There are a handful of methods that are popular in the wild
for doing this. Some practices emphasize
programmer discipline, others seek to prevent actions that
will lead to inccorrect values. Strategies also fall into
application level or database level, while still others operate
at the architecture level.
Personally I chose triggers about four years ago, which I will
explain at the end of this essay.
The Weakest Approach: Discipline
The simplest approach is to require that programmers be made aware
of all denormalized values and that they must remember if they
modify a line item to update the ORDER_TOTAL. This works well enough
actually for small programming teams, where
there is only one or maybe two programmers, preferably sitting right
next to other. Mind-reading helps here as well.
Of course this approach falls apart like a rotten burlap bag as soon
as the team or the program exceeds the ability of the team to keep
it all straight in their heads.
But I did not bring up this example just to ridicule it. I have found
that even seasoned veteran programmers (including your humble author)
will fall into the trap of trying to enforce conventions at many
levels in their programming. To see why this is always a bad idea
and should always be avoided, consider this hypothetical case.
Imagine a new programming language is introduced known as Super-G,
which is fashionable and wonderful and everybody loves it. It has
a well-thought out typing system except for one odd behavior:
If you code a line that concatenates a string with a date, program
execution ends with no error. The compiler does not trap for this
and run-time does not tell you why it quits.
You can Google for it and find
out that everybody knows about it, and you just have to remember
not to do that! The language's authors have no plans to fix it
because nothing is wrong. The fully expec you to always remember
never to concatenate strings and dates.
The example is meant to be absurd, but to reinforce that any
strategy where you just have to remember is out of the running
from the start. Since we would not accept this in any tool we use,
we should certainly never build our own practices upon such sand,
and certainly we would not count on it to keep denormalized values
correct.
Limiting Access To The Database
The next simplest strategy is to prune down what agents (programs
or users) can get at the database. The idea is simple: just let one
program get at the database, make sure that program is correct,
and force everybody to go through the application.
This will work if you can get your programs right and there is no
chance that any of the check-signers will demand access except through
your application. Many programmers believe this is true for them.

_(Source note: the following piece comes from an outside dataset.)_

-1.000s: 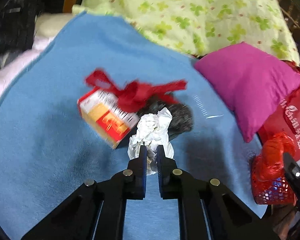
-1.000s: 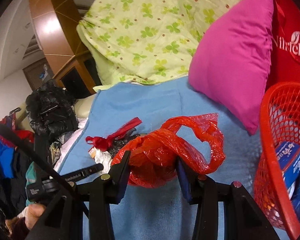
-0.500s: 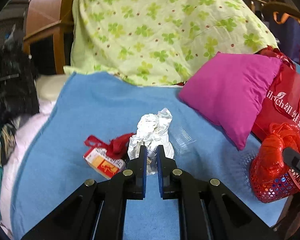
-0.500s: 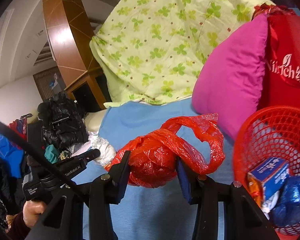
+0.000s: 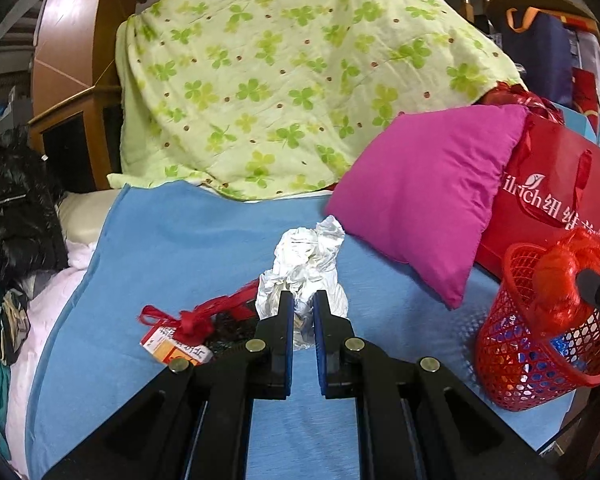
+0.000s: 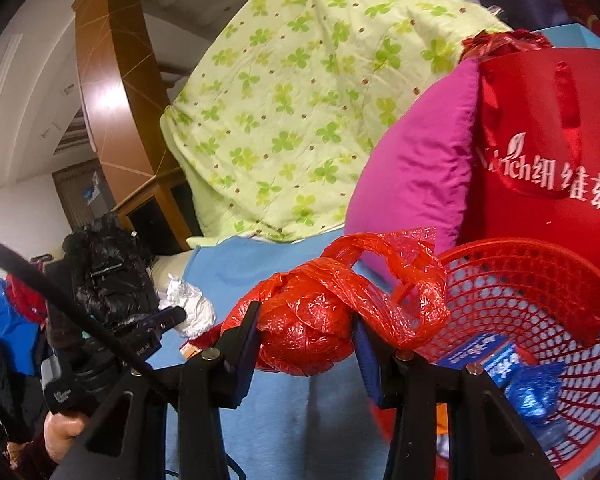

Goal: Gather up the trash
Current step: 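Carry the red bag and foil into the red mesh basket and release both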

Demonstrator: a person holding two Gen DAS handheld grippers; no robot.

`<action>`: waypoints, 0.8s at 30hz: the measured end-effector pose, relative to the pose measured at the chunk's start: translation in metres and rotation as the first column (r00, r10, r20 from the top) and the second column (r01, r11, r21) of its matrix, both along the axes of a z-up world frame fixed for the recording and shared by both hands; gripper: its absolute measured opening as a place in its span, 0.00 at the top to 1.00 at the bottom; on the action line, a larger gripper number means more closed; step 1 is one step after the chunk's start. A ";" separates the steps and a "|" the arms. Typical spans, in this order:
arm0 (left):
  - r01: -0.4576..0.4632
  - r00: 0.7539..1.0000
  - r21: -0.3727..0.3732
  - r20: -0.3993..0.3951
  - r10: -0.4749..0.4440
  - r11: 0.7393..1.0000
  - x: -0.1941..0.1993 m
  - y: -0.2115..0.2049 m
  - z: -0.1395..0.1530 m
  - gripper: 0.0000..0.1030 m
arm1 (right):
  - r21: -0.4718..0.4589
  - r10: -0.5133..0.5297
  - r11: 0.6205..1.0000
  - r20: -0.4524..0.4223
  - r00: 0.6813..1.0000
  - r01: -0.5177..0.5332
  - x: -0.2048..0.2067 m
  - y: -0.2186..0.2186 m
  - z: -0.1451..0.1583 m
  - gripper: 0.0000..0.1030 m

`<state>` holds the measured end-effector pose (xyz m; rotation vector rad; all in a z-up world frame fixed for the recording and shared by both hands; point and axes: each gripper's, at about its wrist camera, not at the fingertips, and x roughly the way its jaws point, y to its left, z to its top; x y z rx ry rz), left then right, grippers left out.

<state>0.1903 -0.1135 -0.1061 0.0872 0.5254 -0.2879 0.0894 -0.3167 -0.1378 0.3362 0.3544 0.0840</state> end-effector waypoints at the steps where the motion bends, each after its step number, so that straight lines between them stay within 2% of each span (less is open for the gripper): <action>1: 0.004 1.000 0.001 0.001 -0.004 1.000 -0.001 -0.003 0.000 0.90 | 0.001 -0.004 1.000 0.002 1.000 0.004 -0.001 -0.002 0.001 0.55; 8: 0.056 0.998 -0.009 0.006 -0.056 0.998 -0.011 -0.019 0.006 0.90 | 0.030 -0.048 0.998 0.035 0.998 0.047 -0.012 -0.023 0.011 0.55; 15: 0.159 0.987 -0.027 0.013 -0.159 0.987 -0.030 -0.040 0.021 0.90 | 0.079 -0.111 0.991 0.061 0.992 0.106 -0.022 -0.054 0.017 0.55; 18: 0.207 0.978 -0.065 0.004 -0.208 0.976 -0.037 -0.052 0.031 0.90 | 0.106 -0.148 0.984 0.070 0.986 0.141 -0.028 -0.069 0.019 0.55; 24: 0.290 0.957 -0.061 0.019 -0.289 0.955 -0.054 -0.084 0.047 0.90 | 0.154 -0.222 0.966 0.064 0.973 0.210 -0.042 -0.103 0.019 0.55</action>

Some of them are right, but many are not: their users would love to
get access to the database but the programmer has created a situation
where it is impossible.
Personally I try to avoid this approach completely, and my reasons
are both philosophical and technical.
On the technical side, successful programs always expand in
scope, and the demand for flexible database access always
increases. Limiting access to the database means that eventually
you have to recode the entire database interface. This means work
for you, cost to the customer, and work for the customer in plugging
into whatever interface you create. This may be doable, but the
overriding fact is that databases already have an interface,
and any time spent re-inventing it could better be spent
on just about anything.
On the philosophical side I simply do not like any architecture
where limitations are built in from the start. Call it a personal
prejudice, but I much prefer to find the flexible solution where
there is one (and personally I love to find it where it appears
it does not exist). Overall the flexible solution
always leads to more possibilities for
work, more features, and just plain more fun.

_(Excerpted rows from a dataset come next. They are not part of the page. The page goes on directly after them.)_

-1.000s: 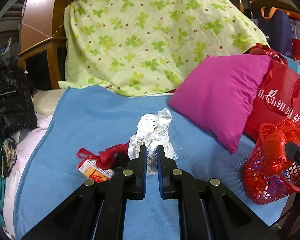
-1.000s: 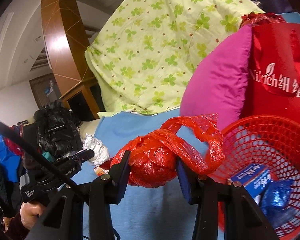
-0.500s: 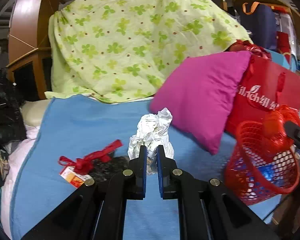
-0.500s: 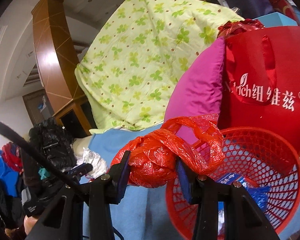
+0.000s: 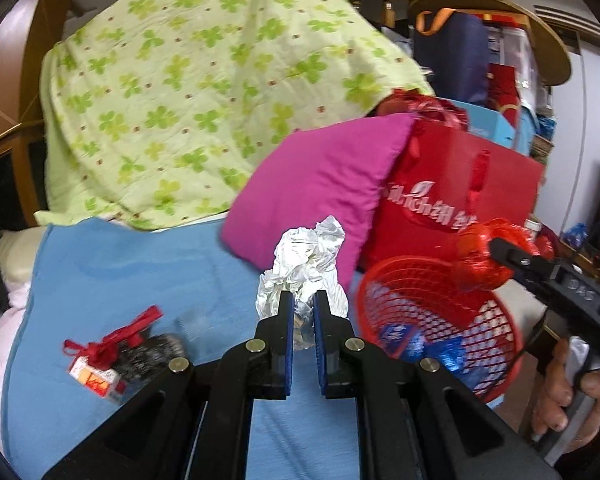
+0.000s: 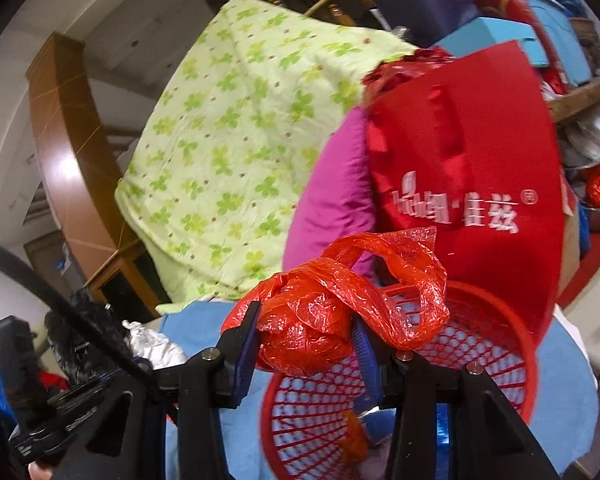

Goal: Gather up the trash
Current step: 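Carry the red bag and foil into the red mesh basket and release both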

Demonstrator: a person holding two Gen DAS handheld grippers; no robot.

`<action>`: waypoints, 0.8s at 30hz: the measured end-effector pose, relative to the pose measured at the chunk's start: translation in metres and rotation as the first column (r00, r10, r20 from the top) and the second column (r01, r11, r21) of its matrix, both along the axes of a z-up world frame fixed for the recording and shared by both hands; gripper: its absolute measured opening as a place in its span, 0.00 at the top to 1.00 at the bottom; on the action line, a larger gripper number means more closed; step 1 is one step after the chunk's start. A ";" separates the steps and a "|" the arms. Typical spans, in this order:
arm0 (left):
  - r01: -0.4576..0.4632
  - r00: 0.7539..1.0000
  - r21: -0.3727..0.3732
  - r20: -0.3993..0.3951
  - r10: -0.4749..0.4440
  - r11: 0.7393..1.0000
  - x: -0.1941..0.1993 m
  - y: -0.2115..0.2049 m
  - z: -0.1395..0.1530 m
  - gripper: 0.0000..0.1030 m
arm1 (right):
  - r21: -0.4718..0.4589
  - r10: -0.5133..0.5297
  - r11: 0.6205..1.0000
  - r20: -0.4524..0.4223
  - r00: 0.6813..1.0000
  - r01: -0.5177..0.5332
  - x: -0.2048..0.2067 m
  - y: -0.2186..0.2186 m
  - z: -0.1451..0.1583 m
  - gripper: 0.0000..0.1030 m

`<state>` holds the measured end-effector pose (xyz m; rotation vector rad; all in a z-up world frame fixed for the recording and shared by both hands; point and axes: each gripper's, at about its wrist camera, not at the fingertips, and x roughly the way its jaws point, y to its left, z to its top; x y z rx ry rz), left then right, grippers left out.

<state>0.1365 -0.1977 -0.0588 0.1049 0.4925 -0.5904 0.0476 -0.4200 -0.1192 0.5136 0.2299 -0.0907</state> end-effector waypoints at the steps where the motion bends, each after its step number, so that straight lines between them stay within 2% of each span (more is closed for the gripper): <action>1: 0.016 1.000 -0.001 -0.002 -0.016 1.000 -0.003 -0.005 0.002 0.90 | 0.006 -0.009 1.000 -0.002 1.000 0.009 -0.001 -0.004 0.000 0.55; 8: 0.143 0.989 -0.001 -0.036 -0.143 0.990 -0.018 -0.049 0.002 0.89 | 0.042 -0.072 0.996 -0.074 0.995 0.075 -0.007 -0.038 -0.011 0.53; 11: 0.165 0.985 0.003 -0.058 -0.164 0.986 -0.017 -0.065 -0.004 0.89 | 0.063 -0.080 0.994 -0.108 0.991 0.087 -0.006 -0.049 -0.016 0.52; 13: 0.182 0.979 -0.005 -0.094 -0.182 0.983 -0.014 -0.074 -0.011 0.88 | 0.091 -0.074 0.992 -0.125 0.989 0.086 -0.006 -0.056 -0.020 0.48; 15: 0.199 0.973 -0.009 -0.120 -0.199 0.980 -0.012 -0.080 -0.017 0.81 | 0.109 -0.065 0.991 -0.127 0.990 0.079 -0.006 -0.059 -0.021 0.43; 17: 0.200 0.970 -0.012 -0.137 -0.199 0.980 -0.012 -0.082 -0.023 0.55 | 0.115 -0.061 0.991 -0.110 0.992 0.074 -0.008 -0.061 -0.021 0.38; 18: 0.193 0.972 -0.018 -0.135 -0.194 0.981 -0.012 -0.081 -0.024 0.51 | 0.111 -0.061 0.991 -0.100 0.993 0.072 -0.009 -0.060 -0.019 0.37; 24: 0.161 0.980 -0.020 -0.114 -0.162 0.987 -0.006 -0.058 -0.023 0.47 | 0.105 -0.060 0.992 -0.025 0.998 0.062 -0.013 -0.048 -0.013 0.37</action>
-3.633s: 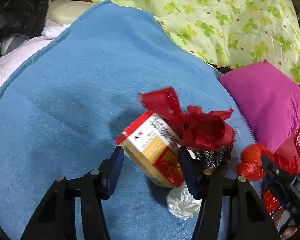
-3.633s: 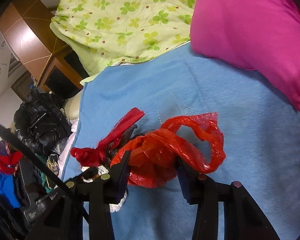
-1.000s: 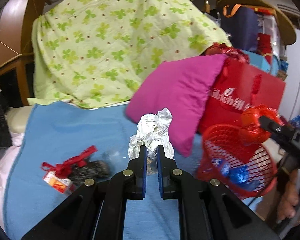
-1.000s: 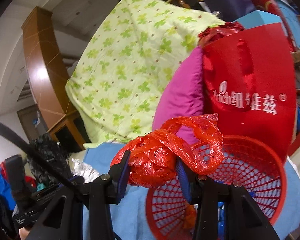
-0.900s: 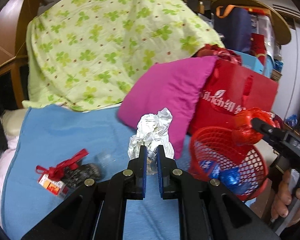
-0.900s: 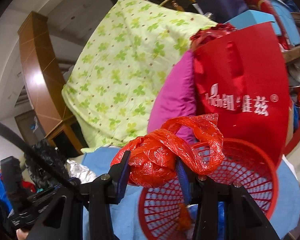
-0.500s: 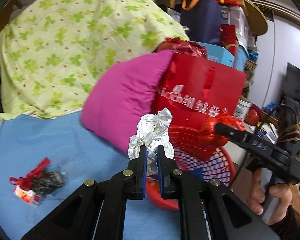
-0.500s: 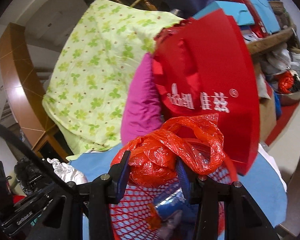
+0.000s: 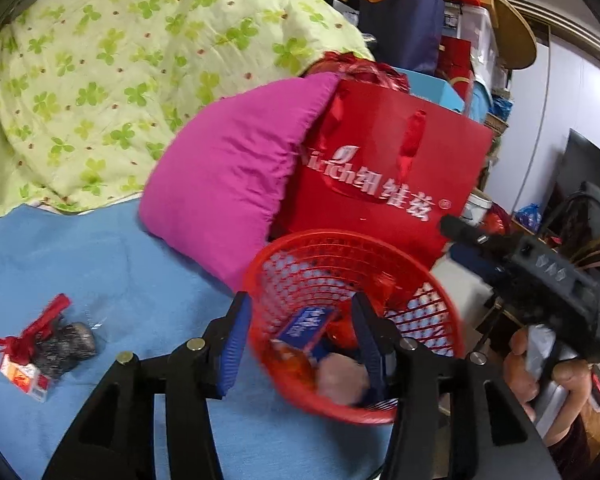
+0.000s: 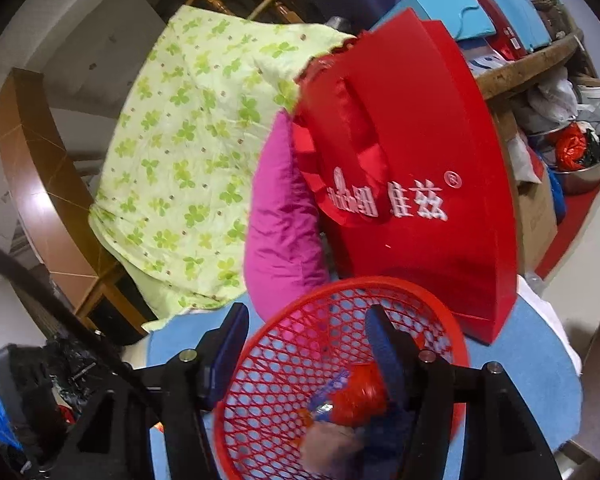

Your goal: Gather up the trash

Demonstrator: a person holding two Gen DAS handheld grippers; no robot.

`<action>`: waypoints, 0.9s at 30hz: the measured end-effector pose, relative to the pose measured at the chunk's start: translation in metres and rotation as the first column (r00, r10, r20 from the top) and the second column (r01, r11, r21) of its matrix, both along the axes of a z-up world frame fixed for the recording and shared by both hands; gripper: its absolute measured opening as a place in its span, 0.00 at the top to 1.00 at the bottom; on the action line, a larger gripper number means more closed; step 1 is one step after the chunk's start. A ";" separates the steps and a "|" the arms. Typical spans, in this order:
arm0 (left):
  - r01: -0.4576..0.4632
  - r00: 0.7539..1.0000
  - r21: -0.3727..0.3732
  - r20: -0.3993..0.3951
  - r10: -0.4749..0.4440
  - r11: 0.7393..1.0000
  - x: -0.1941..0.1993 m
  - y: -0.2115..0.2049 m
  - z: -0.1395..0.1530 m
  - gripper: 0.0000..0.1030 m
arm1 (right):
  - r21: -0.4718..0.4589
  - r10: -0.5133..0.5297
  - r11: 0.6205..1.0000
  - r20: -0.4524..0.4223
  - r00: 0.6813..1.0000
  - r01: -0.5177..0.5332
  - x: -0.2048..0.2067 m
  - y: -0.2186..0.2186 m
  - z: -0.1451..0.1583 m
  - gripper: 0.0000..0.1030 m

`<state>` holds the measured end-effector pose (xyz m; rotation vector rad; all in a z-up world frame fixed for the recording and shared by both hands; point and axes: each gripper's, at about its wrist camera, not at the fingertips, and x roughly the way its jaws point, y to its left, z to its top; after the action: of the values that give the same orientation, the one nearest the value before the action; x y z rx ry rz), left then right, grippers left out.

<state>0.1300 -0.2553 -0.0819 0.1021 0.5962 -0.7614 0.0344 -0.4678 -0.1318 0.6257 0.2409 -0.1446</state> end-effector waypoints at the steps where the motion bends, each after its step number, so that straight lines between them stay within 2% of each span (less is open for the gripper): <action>1: -0.025 1.000 0.004 0.004 0.025 1.000 0.003 0.011 -0.001 0.45 | -0.006 0.001 1.000 0.016 1.000 -0.001 0.000 0.003 0.002 0.37; 4: -0.099 0.995 0.016 0.004 0.099 0.995 0.013 0.049 -0.008 0.42 | -0.044 0.034 0.999 0.090 0.995 -0.031 -0.002 0.021 0.011 0.37; 7: -0.219 0.976 0.031 0.013 0.219 0.975 0.025 0.100 -0.018 0.42 | -0.084 0.099 0.993 0.147 0.984 -0.087 0.002 0.047 0.019 0.37; 11: -0.415 0.910 0.049 0.000 0.415 0.909 0.047 0.174 -0.034 0.41 | -0.152 0.209 0.971 0.166 0.964 -0.184 0.018 0.096 0.024 0.37; 13: -0.504 0.863 0.045 -0.026 0.505 0.863 0.059 0.210 -0.043 0.41 | -0.173 0.249 0.960 0.160 0.955 -0.221 0.028 0.116 0.024 0.37; 15: -0.552 0.831 0.054 -0.046 0.554 0.832 0.069 0.232 -0.051 0.41 | -0.184 0.292 0.946 0.136 0.947 -0.265 0.042 0.139 0.020 0.37; 18: -0.584 0.806 0.068 -0.076 0.588 0.809 0.079 0.256 -0.064 0.41 | -0.184 0.336 0.930 0.076 0.939 -0.318 0.068 0.170 0.010 0.37; 25: -0.614 0.763 0.100 -0.182 0.621 0.783 0.107 0.280 -0.097 0.41 | -0.134 0.368 0.915 -0.114 0.923 -0.381 0.131 0.212 -0.025 0.37; 27: -0.609 0.762 0.089 -0.207 0.613 0.788 0.111 0.282 -0.102 0.41 | -0.112 0.369 0.915 -0.158 0.916 -0.387 0.144 0.216 -0.035 0.37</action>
<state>0.2410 0.0271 -0.1842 -0.1675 0.7988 -0.1208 0.1789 -0.2514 -0.1672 0.4181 0.4734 0.1717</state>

Application Framework Strategies
If you are committed mainting the ORDER_TOTAL in application code,
and you wish to avoid the "please remember to always...." blunder,
then it must not be possible for new programmers or prima donna
programmers to violate the requirement. This means your framework
cannot allow random SQL commands, and must somehow force all write
access to particular tables to route through particular objects or
functions. A good ORM system should at very least not only provide
a mechanism for updating related tables, but also prevent any access
except through that mechanism.
Personally I have no use for these kinds of systems, for reasons
explained in the previous section, and so I cannot really comment
on them beyond describing these basic minimum requirements.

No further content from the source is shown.